Data shown:
┌──

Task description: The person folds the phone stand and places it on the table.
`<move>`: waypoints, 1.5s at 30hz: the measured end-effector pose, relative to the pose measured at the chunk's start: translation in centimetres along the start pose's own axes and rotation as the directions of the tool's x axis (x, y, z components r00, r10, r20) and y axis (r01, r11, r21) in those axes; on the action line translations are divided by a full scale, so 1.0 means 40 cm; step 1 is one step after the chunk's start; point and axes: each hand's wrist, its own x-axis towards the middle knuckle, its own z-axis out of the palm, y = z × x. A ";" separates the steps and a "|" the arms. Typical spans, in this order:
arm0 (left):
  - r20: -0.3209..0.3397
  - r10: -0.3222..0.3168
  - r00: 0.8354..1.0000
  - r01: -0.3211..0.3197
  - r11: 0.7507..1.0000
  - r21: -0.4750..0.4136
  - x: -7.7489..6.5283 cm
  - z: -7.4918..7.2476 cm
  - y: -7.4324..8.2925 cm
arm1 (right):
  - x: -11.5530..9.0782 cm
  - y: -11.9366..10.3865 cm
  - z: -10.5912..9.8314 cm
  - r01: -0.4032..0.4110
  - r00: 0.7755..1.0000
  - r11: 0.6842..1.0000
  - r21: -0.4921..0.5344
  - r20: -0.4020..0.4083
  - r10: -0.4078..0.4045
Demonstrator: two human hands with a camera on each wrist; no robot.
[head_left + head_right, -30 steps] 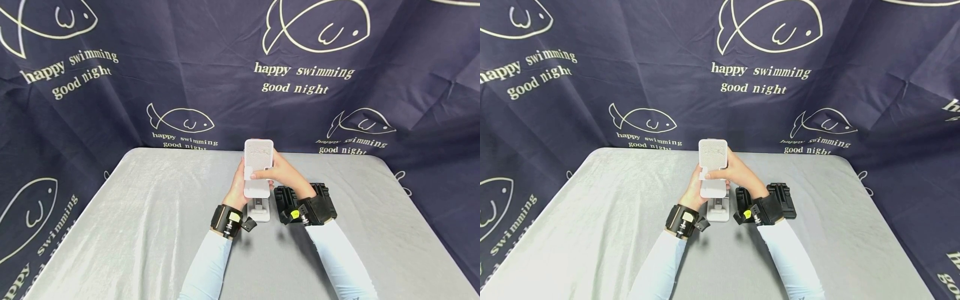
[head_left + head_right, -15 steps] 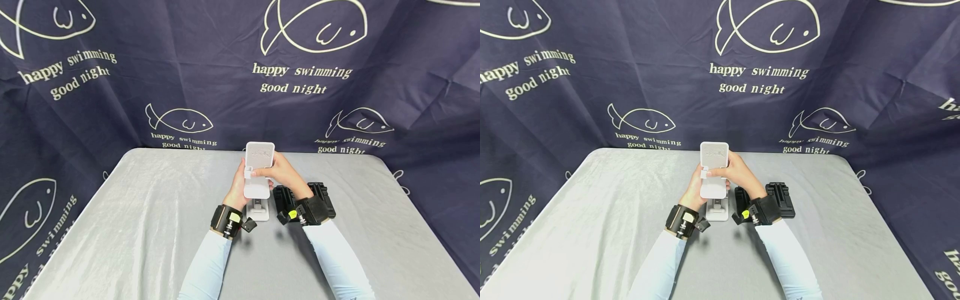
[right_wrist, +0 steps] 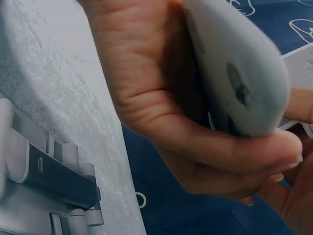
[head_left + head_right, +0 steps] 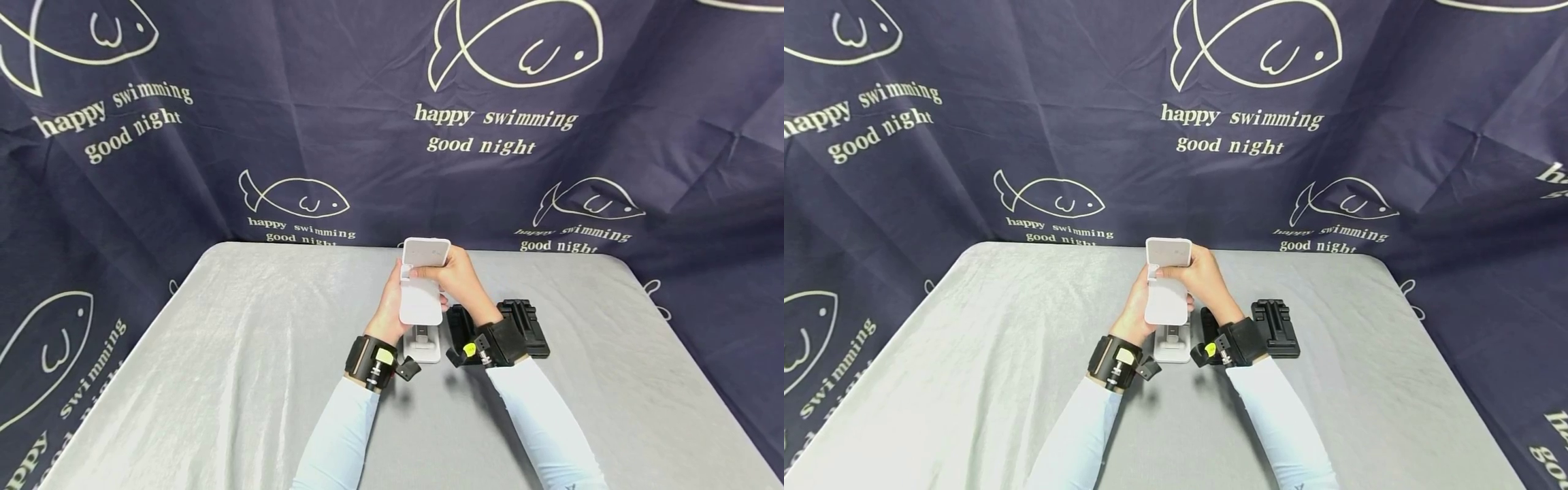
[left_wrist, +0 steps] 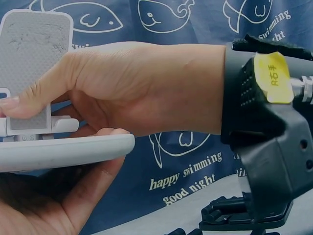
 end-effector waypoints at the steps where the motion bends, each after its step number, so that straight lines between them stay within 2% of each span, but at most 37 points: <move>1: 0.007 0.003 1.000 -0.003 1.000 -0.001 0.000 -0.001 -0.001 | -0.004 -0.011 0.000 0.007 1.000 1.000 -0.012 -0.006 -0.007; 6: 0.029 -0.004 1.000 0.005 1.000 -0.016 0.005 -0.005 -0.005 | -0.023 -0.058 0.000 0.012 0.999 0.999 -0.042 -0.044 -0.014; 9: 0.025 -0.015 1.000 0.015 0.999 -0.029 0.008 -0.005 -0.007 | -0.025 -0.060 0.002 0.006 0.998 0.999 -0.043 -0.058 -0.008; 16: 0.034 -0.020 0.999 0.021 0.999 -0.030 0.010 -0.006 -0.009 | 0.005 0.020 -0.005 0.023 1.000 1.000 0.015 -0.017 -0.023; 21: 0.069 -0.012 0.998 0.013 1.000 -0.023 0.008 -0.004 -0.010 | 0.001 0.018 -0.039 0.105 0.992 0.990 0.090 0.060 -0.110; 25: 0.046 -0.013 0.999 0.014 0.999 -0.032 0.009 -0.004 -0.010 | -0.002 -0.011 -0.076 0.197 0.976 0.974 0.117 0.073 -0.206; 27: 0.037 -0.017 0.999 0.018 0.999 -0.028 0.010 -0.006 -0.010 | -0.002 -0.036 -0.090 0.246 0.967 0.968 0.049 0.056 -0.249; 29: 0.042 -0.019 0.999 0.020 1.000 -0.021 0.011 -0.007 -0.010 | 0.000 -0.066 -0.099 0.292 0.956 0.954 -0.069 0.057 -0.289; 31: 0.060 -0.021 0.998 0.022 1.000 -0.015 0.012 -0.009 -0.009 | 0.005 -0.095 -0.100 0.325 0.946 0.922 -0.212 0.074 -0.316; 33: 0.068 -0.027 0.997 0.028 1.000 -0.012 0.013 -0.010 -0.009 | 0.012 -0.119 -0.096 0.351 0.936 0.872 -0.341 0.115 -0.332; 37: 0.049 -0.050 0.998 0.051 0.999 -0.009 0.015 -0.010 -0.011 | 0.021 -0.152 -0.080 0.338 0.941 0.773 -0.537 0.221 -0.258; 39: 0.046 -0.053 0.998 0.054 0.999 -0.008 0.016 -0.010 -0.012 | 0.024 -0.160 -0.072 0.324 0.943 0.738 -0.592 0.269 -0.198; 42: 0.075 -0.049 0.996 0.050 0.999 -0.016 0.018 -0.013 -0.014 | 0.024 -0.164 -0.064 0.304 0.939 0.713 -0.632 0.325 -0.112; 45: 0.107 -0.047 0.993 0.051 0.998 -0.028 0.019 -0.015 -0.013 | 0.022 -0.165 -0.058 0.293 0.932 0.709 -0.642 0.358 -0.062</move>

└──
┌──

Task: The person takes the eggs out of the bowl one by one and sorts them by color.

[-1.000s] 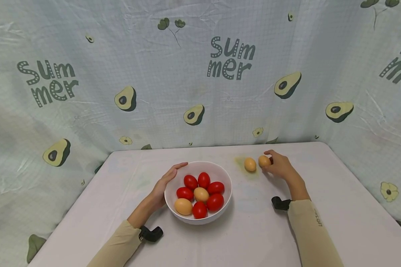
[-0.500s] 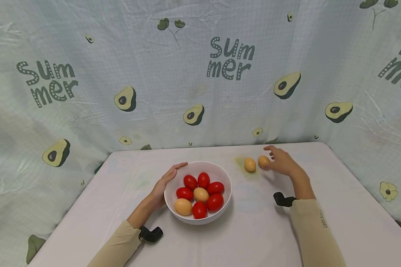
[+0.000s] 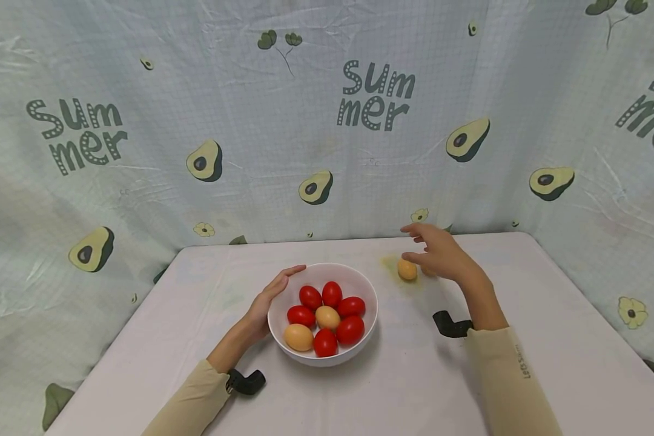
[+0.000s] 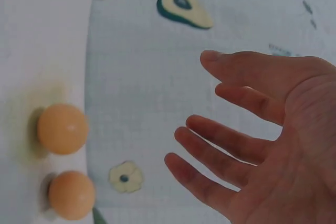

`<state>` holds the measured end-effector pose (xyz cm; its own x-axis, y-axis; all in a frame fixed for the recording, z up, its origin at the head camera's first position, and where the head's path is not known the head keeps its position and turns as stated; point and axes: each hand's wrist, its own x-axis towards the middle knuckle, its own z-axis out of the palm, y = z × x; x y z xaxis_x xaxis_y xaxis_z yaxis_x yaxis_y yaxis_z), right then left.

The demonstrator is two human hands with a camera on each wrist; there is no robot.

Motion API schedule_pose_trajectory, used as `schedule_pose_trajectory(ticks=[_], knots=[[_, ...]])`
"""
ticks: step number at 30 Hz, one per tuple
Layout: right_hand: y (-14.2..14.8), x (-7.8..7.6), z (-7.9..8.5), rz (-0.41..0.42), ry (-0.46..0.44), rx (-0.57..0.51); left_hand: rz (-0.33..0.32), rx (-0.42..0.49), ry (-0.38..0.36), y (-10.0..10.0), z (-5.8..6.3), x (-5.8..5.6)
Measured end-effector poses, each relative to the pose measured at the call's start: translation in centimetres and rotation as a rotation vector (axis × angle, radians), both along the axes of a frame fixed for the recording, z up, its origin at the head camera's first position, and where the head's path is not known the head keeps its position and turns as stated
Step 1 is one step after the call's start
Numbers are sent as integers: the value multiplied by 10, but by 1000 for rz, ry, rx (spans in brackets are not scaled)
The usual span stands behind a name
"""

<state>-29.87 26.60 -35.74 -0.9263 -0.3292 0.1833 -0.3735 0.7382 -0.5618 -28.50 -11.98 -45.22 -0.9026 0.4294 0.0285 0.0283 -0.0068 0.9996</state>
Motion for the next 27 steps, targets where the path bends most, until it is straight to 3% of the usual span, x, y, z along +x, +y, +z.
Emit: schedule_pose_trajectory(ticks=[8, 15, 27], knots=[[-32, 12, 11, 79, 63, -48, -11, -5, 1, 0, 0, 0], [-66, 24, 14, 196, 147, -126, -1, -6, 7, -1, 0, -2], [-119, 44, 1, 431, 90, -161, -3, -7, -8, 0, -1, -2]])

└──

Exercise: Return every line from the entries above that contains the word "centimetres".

Result of the task:
`<move>`: waypoints, 1.5s at 30hz: the measured end-effector pose, relative to the pose measured at the chunk's start: translation in centimetres along the start pose's own axes and rotation as the directions of the tool's x axis (x, y, z components r00, r10, r20) and y axis (r01, r11, r21) in those axes; on the action line translations are divided by a full scale, so 1.0 means 40 cm; step 1 is one step after the chunk's start; point and axes: each hand's wrist, its own x-axis towards the middle knuckle, its own z-axis out of the palm, y = z × x. A ";" separates the steps and a "|" the arms. Typical spans, in this order:
Measured end-effector poses, each relative to the pose measured at the call's start: translation in centimetres and rotation as a rotation vector (axis × angle, radians), both along the axes of a frame fixed for the recording, z up, its origin at the head camera's first position, and where the head's path is not known the head keeps its position and turns as stated

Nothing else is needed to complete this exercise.